Statistical analysis
The first sustained rise in circulating progesterone was used to determine puberty, and this was based on two criteria: the time when circulating progesterone concentrations first exceeded baseline by 2 times assay sensitivity, and this must be followed by a progestogenic cycle of greater than 0.5 ng. Differences in timing of the onset of puberty were determined by ANOVA. Growths of lambs were compared using a linear mixed model in which a separate regression line (random intercept and random slope) was calculated for lamb weights of each mother. Overall effect of age, treatment, and the age by treatment interactions were examined.

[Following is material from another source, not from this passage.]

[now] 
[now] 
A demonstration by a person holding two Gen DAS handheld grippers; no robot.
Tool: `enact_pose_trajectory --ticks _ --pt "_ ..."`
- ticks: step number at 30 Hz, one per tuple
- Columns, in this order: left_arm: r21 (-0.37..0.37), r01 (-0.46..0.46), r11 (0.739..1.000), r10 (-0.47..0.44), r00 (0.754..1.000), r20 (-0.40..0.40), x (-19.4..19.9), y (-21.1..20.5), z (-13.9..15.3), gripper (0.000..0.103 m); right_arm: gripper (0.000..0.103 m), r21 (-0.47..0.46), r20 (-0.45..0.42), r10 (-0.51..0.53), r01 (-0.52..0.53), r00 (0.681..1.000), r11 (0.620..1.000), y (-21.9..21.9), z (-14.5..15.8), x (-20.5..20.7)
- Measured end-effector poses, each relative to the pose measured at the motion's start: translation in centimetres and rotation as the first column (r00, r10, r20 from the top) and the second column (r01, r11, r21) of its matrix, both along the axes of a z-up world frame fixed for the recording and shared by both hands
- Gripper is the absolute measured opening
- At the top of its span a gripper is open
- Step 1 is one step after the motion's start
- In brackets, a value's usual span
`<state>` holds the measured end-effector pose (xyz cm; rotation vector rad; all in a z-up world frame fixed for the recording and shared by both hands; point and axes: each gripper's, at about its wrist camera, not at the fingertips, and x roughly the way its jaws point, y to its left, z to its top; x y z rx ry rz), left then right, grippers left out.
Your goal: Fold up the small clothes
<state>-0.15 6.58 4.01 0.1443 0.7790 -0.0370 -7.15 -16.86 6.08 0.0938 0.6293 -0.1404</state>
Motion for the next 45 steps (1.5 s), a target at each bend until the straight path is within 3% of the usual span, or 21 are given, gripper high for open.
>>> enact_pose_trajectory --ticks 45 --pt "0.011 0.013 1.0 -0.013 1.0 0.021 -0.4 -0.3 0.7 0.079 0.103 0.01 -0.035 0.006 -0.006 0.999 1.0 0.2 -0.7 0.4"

Serial LH data from control and prenatal T females from each time period were subjected to pulse analysis using the Cluster algorithm (32). The Cluster algorithm identifies pulses using criteria that define a pulse such that the peak of the pulse differs significantly from both the preceding and following nadirs according to two-sample Students t tests. For analysis with Cluster, the minimum number of data points in a peak and nadir were set at 1 and 1, respectively, when blood samples were obtained at 20-min intervals and 2 and 2, respectively, when blood samples were obtained at 10-min intervals. The Students t statistic values used to identify a significant increase from preceding nadir and a decrease to following nadir were both 1.0 and 2.0 for the 10- and 20-min sampling frequencies, respectively.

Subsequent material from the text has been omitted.